[[ Exercise inputs open ]]

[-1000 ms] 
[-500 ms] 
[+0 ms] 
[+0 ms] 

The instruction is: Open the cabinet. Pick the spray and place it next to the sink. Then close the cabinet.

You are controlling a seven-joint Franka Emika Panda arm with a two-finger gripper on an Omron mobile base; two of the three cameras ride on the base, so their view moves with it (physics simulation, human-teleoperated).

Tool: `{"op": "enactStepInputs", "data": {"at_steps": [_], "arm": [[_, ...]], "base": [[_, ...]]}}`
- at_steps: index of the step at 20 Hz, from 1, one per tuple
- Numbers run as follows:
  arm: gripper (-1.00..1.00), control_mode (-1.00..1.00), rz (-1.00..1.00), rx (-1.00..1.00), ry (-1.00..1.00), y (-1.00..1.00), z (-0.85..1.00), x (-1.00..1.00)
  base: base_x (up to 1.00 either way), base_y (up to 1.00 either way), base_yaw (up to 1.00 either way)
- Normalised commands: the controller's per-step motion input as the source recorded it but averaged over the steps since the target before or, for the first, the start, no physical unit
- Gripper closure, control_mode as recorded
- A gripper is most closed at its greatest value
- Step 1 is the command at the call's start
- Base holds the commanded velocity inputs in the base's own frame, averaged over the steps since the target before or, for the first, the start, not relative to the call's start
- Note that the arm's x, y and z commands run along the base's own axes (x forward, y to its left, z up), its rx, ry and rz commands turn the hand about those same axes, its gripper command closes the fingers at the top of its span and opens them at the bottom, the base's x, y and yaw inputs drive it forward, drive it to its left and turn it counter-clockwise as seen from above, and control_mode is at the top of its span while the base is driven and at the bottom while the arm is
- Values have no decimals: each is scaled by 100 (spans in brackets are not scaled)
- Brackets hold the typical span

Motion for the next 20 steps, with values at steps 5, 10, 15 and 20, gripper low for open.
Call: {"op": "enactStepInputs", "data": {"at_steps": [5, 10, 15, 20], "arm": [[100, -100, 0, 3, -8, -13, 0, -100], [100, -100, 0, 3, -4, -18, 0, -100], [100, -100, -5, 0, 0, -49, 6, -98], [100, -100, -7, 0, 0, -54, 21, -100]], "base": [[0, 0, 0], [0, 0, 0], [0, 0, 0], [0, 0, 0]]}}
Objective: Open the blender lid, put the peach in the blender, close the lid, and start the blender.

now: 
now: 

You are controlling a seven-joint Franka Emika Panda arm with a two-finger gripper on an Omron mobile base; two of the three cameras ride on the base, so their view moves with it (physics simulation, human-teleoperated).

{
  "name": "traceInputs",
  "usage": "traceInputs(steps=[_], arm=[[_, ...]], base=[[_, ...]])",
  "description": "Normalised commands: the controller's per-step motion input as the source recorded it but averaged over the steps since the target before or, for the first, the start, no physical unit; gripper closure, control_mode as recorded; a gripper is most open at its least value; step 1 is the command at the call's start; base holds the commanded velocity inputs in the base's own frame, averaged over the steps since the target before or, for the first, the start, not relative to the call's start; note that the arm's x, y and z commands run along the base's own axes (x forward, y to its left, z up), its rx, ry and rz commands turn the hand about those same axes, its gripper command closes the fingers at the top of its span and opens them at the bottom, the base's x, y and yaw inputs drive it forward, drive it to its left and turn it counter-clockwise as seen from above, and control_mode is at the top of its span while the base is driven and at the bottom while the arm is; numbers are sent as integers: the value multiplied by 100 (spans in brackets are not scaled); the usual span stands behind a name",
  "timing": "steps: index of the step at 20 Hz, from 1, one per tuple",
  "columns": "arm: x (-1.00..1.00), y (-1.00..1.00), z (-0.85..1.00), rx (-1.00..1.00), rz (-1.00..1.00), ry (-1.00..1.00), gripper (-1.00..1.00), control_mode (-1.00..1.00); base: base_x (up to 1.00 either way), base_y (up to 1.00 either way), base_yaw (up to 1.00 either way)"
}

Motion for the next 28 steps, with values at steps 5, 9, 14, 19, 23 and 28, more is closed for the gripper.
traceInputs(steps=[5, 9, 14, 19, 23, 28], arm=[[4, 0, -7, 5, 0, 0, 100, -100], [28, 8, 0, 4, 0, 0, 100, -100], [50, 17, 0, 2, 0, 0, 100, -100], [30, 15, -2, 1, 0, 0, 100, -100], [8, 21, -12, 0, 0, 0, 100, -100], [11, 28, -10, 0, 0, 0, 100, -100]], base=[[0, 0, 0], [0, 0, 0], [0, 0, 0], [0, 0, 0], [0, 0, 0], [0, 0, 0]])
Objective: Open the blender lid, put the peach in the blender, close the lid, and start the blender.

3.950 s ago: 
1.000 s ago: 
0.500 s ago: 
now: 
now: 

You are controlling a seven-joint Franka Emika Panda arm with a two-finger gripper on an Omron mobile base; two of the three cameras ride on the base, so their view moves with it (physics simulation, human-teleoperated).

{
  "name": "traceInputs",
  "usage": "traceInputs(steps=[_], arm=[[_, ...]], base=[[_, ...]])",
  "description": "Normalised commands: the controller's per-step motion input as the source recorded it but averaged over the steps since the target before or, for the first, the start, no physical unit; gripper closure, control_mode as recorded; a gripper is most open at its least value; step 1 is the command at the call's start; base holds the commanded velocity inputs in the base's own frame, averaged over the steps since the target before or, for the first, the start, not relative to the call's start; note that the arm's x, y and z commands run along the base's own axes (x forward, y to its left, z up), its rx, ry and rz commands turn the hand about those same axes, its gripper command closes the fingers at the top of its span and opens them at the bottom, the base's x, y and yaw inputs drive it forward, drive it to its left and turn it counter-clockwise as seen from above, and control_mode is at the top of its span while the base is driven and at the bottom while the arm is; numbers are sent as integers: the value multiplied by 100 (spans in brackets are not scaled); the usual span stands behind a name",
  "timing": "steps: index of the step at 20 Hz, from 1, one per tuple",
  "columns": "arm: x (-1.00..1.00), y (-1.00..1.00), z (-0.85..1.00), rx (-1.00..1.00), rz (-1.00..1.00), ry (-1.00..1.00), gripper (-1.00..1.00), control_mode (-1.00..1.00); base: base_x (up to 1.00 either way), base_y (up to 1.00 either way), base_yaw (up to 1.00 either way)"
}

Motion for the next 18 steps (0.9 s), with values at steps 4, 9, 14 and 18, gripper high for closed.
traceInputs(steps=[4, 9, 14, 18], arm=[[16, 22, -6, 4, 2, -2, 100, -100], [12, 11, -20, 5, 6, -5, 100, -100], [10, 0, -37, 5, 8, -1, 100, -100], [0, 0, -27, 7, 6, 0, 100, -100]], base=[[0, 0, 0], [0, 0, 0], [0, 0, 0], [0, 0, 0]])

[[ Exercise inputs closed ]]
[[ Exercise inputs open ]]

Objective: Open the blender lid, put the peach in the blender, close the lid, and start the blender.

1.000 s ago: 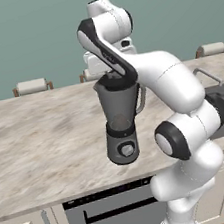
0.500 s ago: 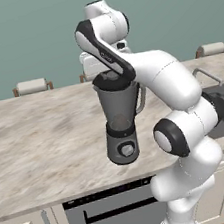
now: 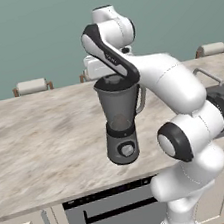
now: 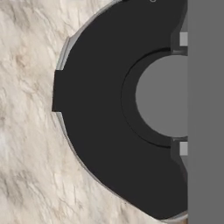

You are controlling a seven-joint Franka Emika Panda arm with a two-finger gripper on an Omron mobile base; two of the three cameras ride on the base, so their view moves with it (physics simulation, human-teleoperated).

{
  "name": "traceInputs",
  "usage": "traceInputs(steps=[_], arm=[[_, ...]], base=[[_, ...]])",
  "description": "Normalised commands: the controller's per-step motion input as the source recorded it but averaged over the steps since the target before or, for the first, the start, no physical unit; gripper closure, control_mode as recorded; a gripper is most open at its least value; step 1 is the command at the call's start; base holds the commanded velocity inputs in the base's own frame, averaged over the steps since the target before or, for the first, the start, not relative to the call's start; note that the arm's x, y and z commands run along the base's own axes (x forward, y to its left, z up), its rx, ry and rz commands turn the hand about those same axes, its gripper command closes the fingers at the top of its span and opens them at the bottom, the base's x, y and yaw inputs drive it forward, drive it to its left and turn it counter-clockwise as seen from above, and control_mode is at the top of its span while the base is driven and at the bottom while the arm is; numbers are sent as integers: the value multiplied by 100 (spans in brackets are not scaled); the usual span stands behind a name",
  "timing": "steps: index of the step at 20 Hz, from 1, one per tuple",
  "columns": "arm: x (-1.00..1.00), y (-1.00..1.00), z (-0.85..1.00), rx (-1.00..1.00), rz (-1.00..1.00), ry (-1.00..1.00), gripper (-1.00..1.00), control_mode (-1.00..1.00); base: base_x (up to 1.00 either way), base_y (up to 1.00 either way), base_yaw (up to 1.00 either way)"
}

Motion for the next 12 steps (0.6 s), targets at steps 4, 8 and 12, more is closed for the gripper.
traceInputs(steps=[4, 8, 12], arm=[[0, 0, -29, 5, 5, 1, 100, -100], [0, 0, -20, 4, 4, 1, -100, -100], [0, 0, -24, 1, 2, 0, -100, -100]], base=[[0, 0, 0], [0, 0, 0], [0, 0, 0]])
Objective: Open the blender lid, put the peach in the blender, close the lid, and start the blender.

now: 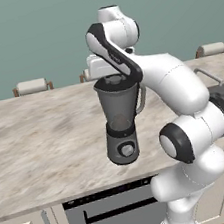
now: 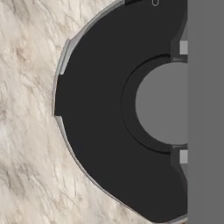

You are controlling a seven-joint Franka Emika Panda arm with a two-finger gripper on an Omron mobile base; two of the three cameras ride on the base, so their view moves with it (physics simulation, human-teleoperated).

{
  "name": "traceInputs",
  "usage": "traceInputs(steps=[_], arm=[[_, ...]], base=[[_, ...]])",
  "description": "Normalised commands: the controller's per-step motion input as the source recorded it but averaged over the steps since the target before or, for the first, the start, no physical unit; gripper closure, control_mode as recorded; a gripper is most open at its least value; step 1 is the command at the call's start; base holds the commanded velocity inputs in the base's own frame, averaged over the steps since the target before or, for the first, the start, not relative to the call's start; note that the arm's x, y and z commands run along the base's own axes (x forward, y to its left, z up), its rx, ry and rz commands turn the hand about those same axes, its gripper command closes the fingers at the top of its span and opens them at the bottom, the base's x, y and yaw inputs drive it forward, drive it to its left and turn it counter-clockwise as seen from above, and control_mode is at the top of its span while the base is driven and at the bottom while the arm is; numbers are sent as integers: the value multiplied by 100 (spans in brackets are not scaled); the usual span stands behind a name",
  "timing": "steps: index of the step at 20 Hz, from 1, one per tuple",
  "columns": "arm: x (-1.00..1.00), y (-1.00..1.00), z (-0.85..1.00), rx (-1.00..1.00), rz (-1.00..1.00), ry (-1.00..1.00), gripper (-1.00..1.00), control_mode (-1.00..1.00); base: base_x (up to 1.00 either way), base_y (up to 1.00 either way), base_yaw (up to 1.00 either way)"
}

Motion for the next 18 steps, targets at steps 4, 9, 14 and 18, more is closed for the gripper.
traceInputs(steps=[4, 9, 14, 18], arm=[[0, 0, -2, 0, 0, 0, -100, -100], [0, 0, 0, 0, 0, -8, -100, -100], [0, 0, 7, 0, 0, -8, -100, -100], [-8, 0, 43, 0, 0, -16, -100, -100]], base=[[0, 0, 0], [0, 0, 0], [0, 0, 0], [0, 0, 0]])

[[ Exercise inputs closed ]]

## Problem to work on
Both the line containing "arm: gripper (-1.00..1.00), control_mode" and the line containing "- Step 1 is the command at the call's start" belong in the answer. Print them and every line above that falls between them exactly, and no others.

## Solution below
  arm: gripper (-1.00..1.00), control_mode (-1.00..1.00), rz (-1.00..1.00), rx (-1.00..1.00), ry (-1.00..1.00), y (-1.00..1.00), z (-0.85..1.00), x (-1.00..1.00)
  base: base_x (up to 1.00 either way), base_y (up to 1.00 either way), base_yaw (up to 1.00 either way)
- Normalised commands: the controller's per-step motion input as the source recorded it but averaged over the steps since the target before or, for the first, the start, no physical unit
- Gripper closure, control_mode as recorded
- A gripper is most closed at its greatest value
- Step 1 is the command at the call's start

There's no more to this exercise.